[Goal of the exercise] Repeat the lines of the data exactly, from the first one through the one that contains "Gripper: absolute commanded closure".

[Data shown]
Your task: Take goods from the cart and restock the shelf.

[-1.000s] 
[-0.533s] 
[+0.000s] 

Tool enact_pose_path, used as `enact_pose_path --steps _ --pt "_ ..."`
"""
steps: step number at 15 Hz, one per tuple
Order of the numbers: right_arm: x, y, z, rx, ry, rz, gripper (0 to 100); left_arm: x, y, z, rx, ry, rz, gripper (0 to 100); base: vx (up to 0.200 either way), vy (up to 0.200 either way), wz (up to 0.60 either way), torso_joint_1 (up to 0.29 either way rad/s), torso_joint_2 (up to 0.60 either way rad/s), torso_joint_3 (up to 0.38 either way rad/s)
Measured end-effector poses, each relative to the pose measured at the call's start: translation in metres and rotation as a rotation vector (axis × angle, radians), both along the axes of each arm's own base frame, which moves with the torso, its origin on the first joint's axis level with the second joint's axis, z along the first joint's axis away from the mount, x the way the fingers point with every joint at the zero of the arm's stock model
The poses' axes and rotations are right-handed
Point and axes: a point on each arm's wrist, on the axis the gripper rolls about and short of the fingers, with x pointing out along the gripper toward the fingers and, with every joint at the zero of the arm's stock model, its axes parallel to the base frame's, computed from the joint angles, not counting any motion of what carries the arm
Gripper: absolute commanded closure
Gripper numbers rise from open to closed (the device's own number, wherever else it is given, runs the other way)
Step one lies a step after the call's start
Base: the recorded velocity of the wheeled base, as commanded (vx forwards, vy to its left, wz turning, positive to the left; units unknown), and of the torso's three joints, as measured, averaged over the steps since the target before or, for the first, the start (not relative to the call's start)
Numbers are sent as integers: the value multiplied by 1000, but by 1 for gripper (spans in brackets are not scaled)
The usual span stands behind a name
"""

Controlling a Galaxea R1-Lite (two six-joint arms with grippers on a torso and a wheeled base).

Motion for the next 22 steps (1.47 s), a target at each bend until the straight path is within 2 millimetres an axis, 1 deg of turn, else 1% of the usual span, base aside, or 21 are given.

[Exercise answer]
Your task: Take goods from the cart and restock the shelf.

[-1.000s] 
[-0.533s] 
[+0.000s] 

Tool enact_pose_path, used as `enact_pose_path --steps _ --pt "_ ..."`
"""
steps: step number at 15 Hz, one per tuple
Order of the numbers: right_arm: x, y, z, rx, ry, rz, gripper (0 to 100); left_arm: x, y, z, rx, ry, rz, gripper (0 to 100); base: vx (up to 0.200 either way), vy (up to 0.200 either way), wz (up to 0.60 either way), torso_joint_1 (up to 0.29 either way rad/s), torso_joint_2 (up to 0.60 either way rad/s), torso_joint_3 (up to 0.38 either way rad/s)
Measured end-effector poses, each relative to the pose measured at the call's start: translation in metres and rotation as a rotation vector (axis × angle, radians), both along the axes of each arm's own base frame, which moves with the torso, its origin on the first joint's axis level with the second joint's axis, z along the first joint's axis away from the mount, x the way the fingers point with every joint at the zero of the arm's stock model
The poses' axes and rotations are right-handed
Point and axes: a point on each arm's wrist, on the axis the gripper rolls about and short of the fingers, with x pointing out along the gripper toward the fingers and, with every joint at the zero of the arm's stock model, its axes parallel to the base frame's, computed from the joint angles, not counting any motion of what carries the arm
Gripper: absolute commanded closure

Nothing more remains to be added to this answer.